**Work order:** Each line of the records that includes "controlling" should be found and copied.

**Provided data:**

§

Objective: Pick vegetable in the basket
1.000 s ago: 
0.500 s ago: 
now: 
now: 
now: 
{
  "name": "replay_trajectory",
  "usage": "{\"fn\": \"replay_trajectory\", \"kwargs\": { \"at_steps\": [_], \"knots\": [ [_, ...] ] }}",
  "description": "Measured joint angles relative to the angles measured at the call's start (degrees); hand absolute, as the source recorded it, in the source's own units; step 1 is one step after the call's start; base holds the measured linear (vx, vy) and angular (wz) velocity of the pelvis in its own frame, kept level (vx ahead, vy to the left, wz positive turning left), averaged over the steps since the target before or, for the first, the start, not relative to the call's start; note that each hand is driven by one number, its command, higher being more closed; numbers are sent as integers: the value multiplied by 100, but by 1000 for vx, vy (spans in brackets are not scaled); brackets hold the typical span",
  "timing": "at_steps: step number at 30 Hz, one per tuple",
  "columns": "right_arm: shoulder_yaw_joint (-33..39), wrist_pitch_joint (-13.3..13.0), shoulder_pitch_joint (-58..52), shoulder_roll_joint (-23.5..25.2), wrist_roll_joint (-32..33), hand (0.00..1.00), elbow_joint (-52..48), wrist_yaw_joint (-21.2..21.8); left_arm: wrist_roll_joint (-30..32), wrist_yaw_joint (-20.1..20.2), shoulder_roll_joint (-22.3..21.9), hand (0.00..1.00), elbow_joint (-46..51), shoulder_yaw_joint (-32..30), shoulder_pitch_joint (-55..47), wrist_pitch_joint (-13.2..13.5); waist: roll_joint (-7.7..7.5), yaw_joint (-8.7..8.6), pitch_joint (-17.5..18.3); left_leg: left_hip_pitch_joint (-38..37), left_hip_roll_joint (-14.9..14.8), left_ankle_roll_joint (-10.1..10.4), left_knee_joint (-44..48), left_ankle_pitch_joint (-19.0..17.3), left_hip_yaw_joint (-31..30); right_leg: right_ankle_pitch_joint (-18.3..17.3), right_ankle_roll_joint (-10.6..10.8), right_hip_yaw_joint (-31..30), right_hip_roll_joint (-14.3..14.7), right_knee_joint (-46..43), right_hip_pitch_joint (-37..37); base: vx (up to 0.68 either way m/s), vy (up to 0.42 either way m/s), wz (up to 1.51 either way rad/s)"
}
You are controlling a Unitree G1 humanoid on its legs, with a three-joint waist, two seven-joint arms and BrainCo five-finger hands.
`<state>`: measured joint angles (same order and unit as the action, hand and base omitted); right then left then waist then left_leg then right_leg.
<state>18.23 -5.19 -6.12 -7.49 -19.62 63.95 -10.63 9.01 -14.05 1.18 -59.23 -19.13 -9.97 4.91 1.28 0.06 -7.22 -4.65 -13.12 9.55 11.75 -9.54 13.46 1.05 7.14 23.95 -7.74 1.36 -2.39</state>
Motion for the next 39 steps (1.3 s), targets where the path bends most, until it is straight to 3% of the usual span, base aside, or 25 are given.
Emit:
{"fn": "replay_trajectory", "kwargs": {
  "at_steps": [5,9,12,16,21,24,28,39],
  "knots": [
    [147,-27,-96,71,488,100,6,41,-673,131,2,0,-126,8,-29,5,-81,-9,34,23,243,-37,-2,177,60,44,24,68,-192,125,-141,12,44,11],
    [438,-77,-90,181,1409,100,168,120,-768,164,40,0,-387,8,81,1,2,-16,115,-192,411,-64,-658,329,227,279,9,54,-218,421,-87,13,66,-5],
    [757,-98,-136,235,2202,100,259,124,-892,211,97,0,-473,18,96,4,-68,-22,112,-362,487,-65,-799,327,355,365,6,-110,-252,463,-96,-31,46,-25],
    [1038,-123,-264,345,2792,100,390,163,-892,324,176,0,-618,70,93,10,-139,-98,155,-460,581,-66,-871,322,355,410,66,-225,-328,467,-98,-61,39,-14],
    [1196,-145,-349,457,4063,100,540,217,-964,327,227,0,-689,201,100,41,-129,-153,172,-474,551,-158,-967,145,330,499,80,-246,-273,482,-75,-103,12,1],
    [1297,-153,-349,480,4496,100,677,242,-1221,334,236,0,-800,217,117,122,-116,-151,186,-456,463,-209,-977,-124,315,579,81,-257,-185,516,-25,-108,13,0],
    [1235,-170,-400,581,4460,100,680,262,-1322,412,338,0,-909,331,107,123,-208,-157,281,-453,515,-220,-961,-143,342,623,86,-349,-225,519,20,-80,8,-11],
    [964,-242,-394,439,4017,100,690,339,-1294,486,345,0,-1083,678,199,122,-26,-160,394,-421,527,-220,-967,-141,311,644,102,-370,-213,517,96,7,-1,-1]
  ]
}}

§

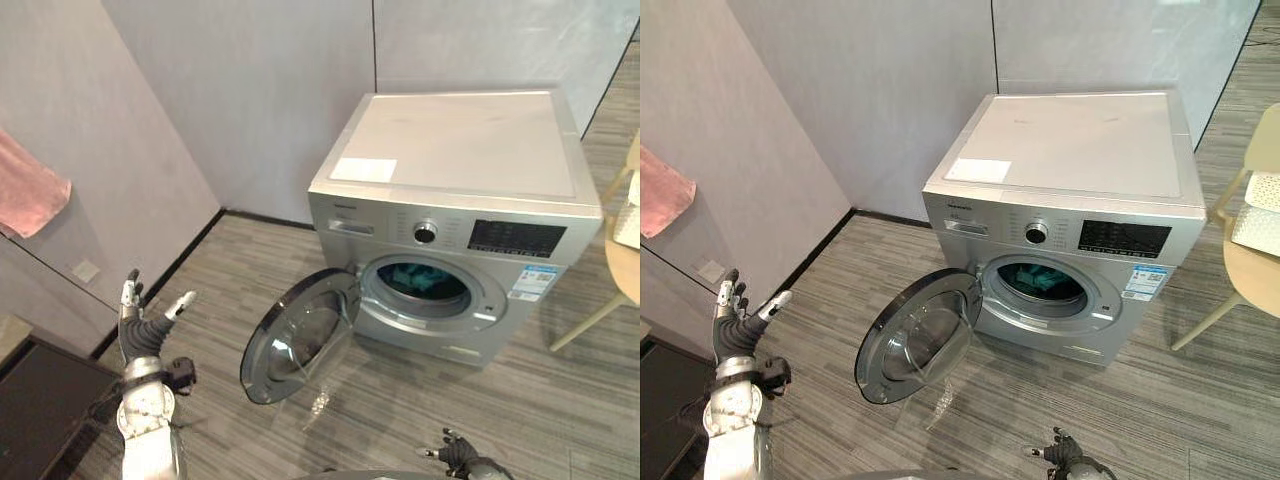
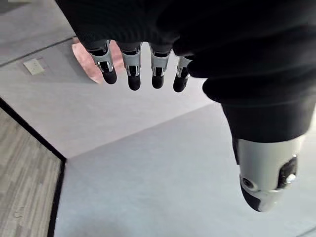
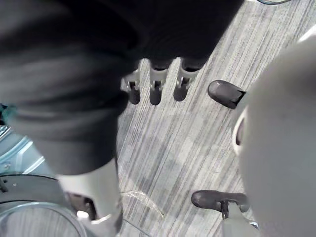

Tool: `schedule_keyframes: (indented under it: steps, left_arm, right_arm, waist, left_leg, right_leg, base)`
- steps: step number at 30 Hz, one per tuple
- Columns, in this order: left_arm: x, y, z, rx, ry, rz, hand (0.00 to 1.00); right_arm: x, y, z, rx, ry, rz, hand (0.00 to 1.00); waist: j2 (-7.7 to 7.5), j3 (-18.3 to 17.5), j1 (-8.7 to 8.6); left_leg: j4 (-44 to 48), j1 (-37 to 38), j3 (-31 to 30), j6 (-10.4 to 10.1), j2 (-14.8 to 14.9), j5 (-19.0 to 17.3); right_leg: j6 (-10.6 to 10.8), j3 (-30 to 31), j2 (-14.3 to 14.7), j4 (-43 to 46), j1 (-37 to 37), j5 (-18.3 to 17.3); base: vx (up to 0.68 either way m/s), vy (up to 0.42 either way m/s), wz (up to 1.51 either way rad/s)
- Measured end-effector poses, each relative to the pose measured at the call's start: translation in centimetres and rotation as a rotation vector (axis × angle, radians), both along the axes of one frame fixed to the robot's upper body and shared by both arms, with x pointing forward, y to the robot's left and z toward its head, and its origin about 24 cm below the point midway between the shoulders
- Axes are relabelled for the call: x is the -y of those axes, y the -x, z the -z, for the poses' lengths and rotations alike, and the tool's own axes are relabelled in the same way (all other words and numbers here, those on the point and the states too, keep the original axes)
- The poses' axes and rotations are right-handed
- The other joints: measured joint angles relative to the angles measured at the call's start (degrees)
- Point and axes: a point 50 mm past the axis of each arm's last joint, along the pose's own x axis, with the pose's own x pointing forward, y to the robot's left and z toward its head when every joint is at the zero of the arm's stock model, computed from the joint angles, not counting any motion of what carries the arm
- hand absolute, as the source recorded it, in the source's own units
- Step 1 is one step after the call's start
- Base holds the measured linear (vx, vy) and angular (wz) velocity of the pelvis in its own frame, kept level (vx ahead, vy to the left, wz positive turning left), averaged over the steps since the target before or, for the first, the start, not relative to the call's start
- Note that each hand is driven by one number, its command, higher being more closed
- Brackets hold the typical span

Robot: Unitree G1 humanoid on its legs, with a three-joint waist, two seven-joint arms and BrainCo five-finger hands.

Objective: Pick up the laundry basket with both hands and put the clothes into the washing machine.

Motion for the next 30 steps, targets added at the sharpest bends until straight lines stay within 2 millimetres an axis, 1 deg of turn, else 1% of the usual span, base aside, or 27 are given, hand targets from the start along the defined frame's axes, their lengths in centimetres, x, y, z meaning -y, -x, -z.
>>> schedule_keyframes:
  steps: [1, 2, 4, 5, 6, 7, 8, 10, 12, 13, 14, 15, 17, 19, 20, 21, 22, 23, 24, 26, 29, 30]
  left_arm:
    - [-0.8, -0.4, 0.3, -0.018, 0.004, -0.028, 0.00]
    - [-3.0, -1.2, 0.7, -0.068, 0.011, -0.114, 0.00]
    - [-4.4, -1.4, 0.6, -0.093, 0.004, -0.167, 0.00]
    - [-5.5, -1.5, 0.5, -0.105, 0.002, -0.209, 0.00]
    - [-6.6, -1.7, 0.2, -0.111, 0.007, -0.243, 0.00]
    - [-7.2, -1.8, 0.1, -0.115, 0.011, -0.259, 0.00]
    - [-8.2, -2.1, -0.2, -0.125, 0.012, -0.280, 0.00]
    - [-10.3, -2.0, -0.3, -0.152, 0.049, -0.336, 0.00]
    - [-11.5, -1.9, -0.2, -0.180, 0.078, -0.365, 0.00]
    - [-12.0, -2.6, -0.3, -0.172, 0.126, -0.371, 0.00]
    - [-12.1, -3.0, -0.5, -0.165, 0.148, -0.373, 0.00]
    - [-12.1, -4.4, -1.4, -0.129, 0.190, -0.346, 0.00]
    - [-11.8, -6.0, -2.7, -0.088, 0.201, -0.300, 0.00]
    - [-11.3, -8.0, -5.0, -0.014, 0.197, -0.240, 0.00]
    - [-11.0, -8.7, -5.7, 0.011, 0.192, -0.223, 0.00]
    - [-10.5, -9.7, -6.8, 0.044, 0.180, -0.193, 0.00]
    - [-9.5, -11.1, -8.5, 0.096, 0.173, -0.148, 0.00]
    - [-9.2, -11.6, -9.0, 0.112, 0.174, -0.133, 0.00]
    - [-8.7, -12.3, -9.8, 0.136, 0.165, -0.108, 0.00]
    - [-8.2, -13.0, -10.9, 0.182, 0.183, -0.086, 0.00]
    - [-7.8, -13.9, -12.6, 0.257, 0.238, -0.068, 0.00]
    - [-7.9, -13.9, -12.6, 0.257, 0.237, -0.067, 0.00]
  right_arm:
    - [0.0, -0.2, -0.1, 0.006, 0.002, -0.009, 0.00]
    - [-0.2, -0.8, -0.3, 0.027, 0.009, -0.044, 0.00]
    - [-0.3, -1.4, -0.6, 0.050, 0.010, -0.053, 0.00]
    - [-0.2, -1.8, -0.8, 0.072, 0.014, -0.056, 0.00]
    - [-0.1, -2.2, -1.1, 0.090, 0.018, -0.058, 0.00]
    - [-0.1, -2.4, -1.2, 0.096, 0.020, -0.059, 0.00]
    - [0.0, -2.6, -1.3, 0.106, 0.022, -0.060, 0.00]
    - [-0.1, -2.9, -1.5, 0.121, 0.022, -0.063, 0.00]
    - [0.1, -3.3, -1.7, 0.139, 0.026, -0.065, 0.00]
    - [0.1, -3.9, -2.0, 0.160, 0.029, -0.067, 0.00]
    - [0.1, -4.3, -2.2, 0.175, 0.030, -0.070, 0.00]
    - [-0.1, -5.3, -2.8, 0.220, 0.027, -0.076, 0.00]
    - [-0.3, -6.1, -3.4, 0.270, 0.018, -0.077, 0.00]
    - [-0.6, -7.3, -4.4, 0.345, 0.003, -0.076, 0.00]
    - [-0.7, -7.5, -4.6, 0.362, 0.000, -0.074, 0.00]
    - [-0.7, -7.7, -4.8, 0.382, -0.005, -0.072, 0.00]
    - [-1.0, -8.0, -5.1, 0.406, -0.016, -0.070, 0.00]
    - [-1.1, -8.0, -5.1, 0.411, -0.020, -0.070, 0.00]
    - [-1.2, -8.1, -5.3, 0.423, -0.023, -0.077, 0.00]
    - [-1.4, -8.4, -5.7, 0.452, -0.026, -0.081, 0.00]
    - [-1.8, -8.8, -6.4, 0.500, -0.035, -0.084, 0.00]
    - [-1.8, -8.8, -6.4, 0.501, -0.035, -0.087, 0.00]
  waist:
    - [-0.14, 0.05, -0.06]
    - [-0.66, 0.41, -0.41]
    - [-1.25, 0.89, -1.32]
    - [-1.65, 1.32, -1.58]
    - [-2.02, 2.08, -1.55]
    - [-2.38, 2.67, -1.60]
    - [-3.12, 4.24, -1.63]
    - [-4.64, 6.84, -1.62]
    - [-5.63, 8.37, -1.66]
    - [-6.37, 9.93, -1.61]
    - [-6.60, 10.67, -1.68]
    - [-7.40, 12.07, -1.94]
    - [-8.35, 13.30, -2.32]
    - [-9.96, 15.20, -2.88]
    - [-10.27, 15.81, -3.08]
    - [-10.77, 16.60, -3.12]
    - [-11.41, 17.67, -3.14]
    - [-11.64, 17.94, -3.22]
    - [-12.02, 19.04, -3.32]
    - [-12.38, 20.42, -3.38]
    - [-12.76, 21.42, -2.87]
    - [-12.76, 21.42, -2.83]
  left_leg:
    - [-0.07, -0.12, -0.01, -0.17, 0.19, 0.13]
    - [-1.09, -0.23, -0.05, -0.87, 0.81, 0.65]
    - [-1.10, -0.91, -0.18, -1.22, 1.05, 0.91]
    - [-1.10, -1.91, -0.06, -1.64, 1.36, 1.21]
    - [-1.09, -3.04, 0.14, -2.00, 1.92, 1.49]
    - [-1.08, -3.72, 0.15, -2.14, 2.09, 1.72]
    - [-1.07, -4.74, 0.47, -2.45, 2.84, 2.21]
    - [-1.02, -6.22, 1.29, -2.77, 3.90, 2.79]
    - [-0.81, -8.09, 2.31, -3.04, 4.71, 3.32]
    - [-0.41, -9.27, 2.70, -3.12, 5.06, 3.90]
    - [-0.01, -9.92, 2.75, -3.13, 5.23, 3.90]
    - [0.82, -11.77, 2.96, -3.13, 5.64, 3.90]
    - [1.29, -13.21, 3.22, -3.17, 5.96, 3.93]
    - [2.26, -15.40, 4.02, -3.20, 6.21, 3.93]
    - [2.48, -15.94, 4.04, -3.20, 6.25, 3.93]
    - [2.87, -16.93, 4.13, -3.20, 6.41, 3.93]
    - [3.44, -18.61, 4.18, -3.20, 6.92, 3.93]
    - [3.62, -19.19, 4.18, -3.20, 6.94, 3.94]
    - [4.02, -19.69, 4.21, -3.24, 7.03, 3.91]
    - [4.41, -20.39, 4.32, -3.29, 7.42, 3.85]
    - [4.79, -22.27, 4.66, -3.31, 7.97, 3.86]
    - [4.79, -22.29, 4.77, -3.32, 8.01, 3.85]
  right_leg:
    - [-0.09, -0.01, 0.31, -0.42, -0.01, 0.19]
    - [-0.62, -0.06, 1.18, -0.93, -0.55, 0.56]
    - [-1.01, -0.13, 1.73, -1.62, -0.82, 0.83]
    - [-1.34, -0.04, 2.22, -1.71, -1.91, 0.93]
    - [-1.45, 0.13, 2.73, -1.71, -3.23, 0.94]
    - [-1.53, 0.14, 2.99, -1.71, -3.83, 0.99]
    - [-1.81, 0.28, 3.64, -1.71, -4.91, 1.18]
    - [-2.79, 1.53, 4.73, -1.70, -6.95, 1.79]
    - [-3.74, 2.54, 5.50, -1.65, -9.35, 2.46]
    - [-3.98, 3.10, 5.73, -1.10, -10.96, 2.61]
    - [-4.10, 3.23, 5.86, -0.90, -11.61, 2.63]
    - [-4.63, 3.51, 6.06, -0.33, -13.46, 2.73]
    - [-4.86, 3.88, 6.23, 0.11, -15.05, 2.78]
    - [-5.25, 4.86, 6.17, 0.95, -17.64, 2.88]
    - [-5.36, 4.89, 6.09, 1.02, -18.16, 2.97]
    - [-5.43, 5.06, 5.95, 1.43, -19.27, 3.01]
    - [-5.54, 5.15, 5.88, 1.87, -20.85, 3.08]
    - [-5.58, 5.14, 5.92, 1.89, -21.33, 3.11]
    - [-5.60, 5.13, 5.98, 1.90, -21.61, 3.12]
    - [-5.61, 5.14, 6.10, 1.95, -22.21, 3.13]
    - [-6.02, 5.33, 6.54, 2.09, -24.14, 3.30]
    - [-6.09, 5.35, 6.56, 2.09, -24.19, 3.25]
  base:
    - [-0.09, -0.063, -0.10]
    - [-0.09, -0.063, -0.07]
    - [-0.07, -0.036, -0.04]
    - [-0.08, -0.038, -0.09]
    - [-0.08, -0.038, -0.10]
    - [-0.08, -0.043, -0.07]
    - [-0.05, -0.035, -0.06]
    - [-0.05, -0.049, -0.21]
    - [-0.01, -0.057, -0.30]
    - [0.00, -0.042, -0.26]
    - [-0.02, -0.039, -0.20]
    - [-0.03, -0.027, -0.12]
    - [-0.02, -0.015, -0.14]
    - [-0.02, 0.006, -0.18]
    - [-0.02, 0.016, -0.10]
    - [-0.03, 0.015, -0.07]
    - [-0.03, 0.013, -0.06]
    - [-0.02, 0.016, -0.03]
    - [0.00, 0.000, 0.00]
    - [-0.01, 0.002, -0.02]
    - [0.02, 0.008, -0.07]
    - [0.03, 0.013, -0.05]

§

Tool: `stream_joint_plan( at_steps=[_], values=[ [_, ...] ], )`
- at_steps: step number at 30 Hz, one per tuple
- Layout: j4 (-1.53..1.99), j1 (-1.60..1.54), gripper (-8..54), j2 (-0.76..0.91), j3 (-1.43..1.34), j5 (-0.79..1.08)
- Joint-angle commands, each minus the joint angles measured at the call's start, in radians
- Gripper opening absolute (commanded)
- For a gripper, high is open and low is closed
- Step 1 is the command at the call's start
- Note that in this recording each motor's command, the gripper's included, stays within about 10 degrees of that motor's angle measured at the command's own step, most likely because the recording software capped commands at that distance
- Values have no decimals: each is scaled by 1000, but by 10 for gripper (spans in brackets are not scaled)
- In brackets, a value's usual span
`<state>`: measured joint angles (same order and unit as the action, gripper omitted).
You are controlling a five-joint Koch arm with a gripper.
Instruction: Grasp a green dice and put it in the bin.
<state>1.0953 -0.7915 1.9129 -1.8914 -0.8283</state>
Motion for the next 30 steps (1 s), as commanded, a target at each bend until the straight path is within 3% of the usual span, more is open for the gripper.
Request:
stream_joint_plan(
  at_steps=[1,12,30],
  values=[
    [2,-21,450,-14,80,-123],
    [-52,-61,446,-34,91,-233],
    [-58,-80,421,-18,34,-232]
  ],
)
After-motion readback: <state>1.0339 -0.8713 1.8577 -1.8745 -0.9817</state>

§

**Task result:**
You are controlling a Unitree G1 humanoid on its legs, with a three-joint waist, two seven-joint arms and BrainCo five-finger hands.
You are controlling a five-joint Koch arm with a gripper.

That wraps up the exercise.